Task objective:
Copy all lines below that use the word "labels".

★ ★ ★ ★

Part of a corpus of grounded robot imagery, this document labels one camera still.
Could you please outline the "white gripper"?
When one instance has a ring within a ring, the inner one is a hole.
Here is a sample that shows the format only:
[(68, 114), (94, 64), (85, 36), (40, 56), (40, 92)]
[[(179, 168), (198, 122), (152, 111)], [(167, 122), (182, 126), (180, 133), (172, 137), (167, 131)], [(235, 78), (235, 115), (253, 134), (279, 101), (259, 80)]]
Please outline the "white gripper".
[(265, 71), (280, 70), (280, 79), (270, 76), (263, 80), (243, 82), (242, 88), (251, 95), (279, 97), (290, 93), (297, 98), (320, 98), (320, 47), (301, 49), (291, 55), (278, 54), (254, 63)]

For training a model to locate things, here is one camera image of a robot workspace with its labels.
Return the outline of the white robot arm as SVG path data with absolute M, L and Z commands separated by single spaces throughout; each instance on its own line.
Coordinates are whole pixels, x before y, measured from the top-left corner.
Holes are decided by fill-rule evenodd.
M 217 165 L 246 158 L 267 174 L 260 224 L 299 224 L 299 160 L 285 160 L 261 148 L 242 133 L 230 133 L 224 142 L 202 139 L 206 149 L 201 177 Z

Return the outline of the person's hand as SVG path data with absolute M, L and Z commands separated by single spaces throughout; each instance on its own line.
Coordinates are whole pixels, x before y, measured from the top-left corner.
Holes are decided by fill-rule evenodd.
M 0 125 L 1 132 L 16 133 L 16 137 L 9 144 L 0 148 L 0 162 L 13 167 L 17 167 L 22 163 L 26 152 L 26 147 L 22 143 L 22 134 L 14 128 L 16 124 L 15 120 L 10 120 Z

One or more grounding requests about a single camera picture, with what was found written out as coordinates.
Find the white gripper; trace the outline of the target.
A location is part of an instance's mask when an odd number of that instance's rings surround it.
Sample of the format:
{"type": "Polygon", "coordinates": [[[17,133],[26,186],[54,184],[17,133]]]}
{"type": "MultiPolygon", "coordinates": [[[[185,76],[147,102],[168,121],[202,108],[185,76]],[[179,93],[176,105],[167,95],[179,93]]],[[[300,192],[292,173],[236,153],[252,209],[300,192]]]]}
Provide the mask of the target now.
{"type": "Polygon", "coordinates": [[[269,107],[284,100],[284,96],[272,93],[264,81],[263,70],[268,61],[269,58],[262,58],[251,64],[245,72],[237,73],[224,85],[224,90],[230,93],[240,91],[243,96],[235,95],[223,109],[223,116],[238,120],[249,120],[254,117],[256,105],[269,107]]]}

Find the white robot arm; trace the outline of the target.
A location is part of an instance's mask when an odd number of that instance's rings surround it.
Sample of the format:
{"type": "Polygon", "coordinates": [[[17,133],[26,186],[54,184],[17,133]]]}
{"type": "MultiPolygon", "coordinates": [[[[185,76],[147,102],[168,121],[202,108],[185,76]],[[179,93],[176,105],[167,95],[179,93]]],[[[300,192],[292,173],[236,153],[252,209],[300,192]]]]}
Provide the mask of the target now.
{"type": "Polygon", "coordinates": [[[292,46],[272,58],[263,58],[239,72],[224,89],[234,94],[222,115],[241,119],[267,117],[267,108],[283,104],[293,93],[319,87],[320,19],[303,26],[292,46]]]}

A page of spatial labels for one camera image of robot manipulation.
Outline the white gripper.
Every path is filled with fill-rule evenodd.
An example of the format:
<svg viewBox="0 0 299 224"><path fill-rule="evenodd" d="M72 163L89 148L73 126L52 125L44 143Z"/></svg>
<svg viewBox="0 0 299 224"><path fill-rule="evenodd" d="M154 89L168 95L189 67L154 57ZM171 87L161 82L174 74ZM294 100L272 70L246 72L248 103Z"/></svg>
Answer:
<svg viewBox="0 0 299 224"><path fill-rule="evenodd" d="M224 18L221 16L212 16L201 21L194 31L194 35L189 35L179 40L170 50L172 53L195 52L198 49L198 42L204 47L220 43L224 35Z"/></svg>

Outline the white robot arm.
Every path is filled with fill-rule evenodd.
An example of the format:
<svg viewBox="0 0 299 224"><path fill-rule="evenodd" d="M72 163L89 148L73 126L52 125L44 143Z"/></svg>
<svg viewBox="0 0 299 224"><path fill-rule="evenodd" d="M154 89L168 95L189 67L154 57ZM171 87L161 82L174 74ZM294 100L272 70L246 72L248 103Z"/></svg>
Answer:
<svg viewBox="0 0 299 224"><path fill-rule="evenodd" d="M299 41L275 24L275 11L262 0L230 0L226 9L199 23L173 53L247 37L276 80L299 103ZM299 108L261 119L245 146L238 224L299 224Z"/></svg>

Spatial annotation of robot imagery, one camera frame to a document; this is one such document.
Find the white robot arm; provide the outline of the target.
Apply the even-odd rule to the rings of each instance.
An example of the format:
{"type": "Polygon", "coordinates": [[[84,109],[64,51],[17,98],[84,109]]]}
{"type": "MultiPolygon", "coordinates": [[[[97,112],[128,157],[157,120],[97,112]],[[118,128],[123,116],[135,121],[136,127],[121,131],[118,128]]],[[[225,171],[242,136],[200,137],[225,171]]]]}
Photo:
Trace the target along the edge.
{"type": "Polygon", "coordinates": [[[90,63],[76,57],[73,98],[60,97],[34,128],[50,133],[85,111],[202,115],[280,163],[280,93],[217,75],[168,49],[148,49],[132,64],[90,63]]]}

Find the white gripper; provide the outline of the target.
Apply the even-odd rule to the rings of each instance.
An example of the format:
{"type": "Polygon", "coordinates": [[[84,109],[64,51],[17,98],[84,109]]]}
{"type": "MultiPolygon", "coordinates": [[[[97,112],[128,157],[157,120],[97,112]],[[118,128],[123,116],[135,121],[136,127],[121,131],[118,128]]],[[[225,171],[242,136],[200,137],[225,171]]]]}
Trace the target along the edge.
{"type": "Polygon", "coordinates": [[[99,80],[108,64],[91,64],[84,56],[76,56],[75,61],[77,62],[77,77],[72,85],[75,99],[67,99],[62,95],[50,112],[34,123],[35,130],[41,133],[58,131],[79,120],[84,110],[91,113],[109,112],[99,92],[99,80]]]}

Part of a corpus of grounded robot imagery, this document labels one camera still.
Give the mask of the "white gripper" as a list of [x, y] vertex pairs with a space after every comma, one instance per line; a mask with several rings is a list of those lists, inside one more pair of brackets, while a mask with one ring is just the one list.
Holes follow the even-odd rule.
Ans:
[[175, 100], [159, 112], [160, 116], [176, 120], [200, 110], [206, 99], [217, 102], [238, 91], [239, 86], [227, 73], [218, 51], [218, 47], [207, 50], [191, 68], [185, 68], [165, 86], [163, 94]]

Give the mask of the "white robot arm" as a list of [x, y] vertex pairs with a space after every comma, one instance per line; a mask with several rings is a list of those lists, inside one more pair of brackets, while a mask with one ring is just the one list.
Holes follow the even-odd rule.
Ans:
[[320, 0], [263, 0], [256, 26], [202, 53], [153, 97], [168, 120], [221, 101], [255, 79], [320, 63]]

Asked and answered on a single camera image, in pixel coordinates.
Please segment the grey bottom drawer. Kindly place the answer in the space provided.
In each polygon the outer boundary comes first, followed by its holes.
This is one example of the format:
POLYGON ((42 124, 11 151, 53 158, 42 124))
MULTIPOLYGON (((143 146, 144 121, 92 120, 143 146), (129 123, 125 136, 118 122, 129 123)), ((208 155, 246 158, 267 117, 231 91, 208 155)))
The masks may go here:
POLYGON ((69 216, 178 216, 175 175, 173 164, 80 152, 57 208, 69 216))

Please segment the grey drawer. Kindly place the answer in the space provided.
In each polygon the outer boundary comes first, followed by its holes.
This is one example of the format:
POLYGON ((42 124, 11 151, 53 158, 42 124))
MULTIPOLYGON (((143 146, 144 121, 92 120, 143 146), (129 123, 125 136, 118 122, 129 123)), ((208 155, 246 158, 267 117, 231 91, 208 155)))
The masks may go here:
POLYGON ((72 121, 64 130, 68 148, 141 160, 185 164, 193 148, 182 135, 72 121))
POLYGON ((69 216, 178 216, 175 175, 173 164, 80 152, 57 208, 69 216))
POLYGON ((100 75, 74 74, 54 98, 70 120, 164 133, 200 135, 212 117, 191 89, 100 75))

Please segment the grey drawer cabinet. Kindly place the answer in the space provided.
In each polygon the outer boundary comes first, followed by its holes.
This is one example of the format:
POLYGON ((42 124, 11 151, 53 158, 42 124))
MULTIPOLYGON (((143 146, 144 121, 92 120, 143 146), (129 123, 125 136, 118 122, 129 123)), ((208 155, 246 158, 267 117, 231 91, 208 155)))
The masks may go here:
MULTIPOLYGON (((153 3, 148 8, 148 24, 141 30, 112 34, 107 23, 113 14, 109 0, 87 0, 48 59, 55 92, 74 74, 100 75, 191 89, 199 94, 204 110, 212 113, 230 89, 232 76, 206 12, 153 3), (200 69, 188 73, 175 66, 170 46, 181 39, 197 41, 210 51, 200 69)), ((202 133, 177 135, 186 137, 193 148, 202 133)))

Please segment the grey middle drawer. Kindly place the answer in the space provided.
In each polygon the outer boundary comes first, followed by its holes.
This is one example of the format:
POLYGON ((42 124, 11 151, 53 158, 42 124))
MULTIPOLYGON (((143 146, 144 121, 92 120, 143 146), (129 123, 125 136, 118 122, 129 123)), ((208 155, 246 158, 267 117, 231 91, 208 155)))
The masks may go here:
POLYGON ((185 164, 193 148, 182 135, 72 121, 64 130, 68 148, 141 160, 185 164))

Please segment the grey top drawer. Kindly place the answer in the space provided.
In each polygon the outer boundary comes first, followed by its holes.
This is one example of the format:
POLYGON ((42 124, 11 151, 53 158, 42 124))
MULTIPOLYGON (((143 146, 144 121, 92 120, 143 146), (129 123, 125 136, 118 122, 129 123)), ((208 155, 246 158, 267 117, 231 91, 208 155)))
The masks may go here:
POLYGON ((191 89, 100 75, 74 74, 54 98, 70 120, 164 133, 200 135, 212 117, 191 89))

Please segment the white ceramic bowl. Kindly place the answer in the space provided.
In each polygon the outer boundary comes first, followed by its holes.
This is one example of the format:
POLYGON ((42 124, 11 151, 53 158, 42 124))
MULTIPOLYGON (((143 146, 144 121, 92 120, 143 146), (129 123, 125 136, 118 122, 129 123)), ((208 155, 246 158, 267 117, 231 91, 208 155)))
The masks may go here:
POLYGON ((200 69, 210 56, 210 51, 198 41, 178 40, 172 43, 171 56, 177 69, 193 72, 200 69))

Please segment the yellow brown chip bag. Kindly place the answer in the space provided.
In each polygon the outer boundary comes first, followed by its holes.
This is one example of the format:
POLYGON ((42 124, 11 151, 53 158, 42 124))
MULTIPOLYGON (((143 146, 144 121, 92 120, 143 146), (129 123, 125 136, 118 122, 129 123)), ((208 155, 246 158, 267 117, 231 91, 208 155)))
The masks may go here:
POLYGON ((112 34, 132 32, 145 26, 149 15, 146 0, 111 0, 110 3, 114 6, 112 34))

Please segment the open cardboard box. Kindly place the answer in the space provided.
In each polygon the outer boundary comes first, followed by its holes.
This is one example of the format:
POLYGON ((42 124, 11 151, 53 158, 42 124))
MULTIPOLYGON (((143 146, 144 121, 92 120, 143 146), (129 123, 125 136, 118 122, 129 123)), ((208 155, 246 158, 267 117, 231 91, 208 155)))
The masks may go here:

★ ★ ★ ★

Your response:
Part of a corpus of grounded robot imagery, this document labels one camera still.
For training a model to locate things, here is one camera image of a robot workspace with its labels.
A page of spatial labels for one camera image of robot manipulation.
Part of a corpus of grounded robot imagery, this document labels one camera still.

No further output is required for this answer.